Background
The Wild Australia Show emerged at a critical time in colonial history when the perception of Aboriginal people on the frontier was shifting from one of a threatening population justifiable of extermination, to that of a ‘subject’ people requiring protection. By the 1890s Australia’s Indigenous population had dropped to its lowest in the colonial era, their numbers having diminished due to introduced diseases and so-called dispersals, a euphemism for the systematic killing and displacement of Aboriginal people on a ruthless and violent colonial frontier particularly across the Queensland frontier during the second half of the nineteenth century.
The Wild Australia Show was conceived by Meston as a travelling choreographed troupe of Aboriginal people conscripted from the Queensland frontier. Some 27 eventually performed in Brisbane, Sydney and Melbourne during 1892-93 in preparation for departure on an international tour to Chicago, the host of the 1893 World Fair. This research has discovered that the troupe members came from the Wakaya people of the Northern Territory; groups from around Normanton including Kuthant, Kurtjar, Arapa, Walangama, Mayikulan; Kalkadungu people from west of Cloncurry; Prince of Wales Island in the Torres Strait; and the Kabi Kabi in south-east Queensland. Meston’s vision for the Wild Australia Show was to be a demonstration of the superior physique and skills of the “wild” Aborigines, presented for the last time because of theories of likely racial extinction. The Show never left Australia, however, as plans were curtailed during the Melbourne leg of the tour due to contractual disputes, scandals of financial incompetence, and accusations of troupe members being held against their will in chains. Instead, the Wild Australia Show achieved an international market through concepts, images and artefacts traded overseas.
During the troupe’s tour to Sydney and Melbourne, striking portraits of the performers were taken by three leading Australian studio photographers: Charles Kerry (Sydney), Henry King (Sydney), and John W. Lindt (Melbourne) (Frost 1974, Burke 1983, King 1983). These photographs were traded through global networks and are held by museums, libraries and private collections around the world, where they continue to communicate ideologies about Australian Indigenous people to international audiences.
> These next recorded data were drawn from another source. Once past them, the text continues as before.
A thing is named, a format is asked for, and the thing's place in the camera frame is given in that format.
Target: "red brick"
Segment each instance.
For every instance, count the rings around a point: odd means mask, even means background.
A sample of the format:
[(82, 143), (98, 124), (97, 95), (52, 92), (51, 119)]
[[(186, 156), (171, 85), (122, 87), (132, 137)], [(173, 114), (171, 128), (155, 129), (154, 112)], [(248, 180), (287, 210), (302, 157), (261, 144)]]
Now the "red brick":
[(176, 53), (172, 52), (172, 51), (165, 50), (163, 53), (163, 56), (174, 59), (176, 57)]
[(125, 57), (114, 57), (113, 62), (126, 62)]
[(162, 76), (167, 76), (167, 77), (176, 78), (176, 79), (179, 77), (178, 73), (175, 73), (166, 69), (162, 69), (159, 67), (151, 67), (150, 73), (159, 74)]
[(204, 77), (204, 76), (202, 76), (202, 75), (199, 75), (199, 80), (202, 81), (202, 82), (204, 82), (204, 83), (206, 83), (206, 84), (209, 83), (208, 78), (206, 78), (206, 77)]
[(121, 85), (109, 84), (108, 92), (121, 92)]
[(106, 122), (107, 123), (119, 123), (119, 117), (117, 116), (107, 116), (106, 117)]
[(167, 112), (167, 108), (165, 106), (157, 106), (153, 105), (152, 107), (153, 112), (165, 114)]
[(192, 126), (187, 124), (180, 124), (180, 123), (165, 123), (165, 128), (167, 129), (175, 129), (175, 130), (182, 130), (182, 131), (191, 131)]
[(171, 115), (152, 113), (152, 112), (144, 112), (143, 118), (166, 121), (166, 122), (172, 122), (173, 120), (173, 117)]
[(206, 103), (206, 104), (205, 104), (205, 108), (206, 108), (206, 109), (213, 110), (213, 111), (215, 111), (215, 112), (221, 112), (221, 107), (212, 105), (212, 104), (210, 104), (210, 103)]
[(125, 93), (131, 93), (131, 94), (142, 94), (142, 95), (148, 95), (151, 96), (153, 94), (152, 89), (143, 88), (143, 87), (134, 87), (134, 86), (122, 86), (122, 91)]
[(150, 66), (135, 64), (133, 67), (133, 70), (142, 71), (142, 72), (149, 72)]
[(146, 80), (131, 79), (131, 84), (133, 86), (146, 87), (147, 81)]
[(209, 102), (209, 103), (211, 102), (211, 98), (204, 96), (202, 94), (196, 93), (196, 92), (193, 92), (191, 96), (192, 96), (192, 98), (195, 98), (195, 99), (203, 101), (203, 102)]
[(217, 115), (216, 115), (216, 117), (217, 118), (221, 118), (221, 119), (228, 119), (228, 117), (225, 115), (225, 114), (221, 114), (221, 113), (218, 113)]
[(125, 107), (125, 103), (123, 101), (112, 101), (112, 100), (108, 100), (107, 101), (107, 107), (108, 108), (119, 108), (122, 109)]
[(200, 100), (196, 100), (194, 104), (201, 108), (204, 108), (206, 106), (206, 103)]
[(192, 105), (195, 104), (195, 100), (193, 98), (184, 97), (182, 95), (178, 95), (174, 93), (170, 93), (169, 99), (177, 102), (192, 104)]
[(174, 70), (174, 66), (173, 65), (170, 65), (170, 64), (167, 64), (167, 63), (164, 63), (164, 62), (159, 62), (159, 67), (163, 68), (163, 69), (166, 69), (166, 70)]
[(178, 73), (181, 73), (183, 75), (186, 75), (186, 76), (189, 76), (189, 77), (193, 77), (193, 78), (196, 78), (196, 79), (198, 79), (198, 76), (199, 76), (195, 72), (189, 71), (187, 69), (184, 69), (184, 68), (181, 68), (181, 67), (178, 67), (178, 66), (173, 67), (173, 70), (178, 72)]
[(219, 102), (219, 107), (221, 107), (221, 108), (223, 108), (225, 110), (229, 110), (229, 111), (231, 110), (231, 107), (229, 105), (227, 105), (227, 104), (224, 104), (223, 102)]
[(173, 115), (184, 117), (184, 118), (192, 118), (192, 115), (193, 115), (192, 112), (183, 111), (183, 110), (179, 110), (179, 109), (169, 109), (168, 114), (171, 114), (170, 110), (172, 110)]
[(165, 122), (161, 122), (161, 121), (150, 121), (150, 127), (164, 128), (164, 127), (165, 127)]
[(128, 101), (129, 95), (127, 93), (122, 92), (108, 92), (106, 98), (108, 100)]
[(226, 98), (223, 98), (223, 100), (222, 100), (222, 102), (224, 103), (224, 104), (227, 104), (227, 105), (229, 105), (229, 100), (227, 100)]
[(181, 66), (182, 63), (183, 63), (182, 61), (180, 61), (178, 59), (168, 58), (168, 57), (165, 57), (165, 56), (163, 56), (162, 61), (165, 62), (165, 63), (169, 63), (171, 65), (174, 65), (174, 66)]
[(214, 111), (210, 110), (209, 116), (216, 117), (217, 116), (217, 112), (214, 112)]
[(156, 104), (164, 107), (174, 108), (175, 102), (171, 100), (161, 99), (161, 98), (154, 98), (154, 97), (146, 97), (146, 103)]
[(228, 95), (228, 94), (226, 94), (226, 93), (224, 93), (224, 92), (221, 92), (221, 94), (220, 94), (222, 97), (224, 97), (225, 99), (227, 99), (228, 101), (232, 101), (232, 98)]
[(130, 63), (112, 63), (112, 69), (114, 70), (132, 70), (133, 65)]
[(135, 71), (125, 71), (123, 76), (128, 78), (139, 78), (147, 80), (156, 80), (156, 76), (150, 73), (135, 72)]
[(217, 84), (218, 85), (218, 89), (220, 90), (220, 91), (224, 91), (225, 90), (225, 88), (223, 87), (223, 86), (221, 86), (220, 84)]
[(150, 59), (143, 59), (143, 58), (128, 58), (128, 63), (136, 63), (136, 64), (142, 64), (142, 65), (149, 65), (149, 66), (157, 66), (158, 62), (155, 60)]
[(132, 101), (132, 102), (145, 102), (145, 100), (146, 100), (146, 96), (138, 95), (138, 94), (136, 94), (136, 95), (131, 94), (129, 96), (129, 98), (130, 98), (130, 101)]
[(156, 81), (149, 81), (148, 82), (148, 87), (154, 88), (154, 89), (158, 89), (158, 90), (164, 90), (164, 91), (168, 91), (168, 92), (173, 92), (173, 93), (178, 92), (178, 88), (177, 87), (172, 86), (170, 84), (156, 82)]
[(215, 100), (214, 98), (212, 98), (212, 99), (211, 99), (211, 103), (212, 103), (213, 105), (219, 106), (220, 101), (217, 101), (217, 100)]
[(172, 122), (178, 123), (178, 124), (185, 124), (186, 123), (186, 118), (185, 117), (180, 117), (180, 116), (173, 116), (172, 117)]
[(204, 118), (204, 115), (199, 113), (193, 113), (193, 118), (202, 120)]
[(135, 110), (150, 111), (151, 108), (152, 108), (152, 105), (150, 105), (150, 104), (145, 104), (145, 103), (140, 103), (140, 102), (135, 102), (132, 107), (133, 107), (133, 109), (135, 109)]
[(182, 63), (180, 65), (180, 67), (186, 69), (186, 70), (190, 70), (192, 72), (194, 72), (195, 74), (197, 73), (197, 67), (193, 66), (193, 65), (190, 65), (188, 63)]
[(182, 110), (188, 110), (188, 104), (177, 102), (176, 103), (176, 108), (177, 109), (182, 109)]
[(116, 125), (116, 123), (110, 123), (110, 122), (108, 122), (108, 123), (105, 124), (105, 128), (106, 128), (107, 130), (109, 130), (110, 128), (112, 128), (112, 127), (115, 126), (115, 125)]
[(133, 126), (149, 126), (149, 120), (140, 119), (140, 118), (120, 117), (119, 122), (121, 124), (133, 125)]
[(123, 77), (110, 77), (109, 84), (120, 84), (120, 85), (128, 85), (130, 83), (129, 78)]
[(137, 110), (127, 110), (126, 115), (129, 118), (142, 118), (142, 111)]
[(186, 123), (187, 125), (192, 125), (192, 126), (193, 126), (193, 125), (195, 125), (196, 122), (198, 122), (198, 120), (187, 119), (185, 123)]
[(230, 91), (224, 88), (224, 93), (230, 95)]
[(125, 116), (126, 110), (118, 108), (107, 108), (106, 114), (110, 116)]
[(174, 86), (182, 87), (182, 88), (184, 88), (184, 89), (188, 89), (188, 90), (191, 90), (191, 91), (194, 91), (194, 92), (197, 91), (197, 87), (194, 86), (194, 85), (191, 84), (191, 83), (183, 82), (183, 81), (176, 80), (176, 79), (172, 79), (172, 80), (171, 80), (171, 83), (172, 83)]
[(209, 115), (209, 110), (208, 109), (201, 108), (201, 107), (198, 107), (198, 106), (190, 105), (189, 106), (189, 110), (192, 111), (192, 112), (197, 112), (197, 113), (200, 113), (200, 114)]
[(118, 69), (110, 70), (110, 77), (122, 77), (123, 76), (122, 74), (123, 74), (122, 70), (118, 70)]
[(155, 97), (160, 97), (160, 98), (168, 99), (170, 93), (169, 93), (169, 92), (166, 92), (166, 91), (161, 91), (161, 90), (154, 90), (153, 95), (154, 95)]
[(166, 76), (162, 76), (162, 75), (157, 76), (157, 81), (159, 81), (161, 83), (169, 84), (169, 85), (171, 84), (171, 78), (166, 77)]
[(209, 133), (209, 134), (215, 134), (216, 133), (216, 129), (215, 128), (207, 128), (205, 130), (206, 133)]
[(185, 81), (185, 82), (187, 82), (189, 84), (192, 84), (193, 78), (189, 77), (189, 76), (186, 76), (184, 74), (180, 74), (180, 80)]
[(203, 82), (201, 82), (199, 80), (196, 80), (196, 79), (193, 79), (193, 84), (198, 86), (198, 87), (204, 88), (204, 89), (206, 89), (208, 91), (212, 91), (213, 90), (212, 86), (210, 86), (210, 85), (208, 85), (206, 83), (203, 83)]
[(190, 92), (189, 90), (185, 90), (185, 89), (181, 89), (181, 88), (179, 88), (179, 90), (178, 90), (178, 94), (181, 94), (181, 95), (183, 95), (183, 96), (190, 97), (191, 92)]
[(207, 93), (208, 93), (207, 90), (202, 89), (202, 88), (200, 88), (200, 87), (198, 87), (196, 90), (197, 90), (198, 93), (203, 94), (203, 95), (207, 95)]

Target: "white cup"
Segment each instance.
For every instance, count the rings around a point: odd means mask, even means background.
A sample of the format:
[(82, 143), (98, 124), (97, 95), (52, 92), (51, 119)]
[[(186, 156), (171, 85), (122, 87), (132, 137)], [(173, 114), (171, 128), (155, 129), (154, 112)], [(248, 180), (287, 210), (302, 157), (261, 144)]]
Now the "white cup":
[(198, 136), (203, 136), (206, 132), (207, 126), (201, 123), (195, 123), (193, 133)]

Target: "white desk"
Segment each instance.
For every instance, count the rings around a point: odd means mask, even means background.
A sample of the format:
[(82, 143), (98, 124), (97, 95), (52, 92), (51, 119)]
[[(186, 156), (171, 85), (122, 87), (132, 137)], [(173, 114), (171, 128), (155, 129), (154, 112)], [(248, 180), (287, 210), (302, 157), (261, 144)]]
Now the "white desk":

Existing evidence: gaps and inaccuracies in what is known. Through seed research in 2014, Paul Memmott and Michael Aird identified significant knowledge gaps in Australia’s understanding of the background to the Wild Australia Show and its contemporary implications. Initial investigations by the project team found the misrepresentation of troupe members in more than 120 photographs, through inaccurate labelling and provenance of images, which have been reproduced through an international network trading in Indigenous photographs. What is not known are the particular circumstances in which the performers were recruited; the relationships which developed among them; their experiences on tour; and the nature of their dealings with Meston and his partners. A particular and novel aim of this research is to focus on the performers’ experiences, as far as the visual, material and archival sources allow, contextualised through a broader scholarship on indigenous performance in colonial and imperial contexts. We shall seek an understanding of the Show’s constituent events, ideological conflicts, and impacts on shaping and influencing views about Aboriginal people in the wider Australian society and internationally.
Methods
Importantly, this research has the potential to engage the descendants of troupe members in the recovery of the history of their ancestors and through this to strengthen their connection to their history and heritage. Connection to one’s history and heritage has been identified as contributing to health and wellbeing. Understanding the historical events that led to the separation of families and of people from their tribal lands is of high priority to many Aboriginal people today, yet younger generations have only a sketchy knowledge of it. This knowledge aids affected people to deal with grief and anger, and build and strengthen their cultural identities. This project therefore has a capacity to contribute to the mental and spiritual wellbeing of Indigenous Australians, both in urban and regional communities.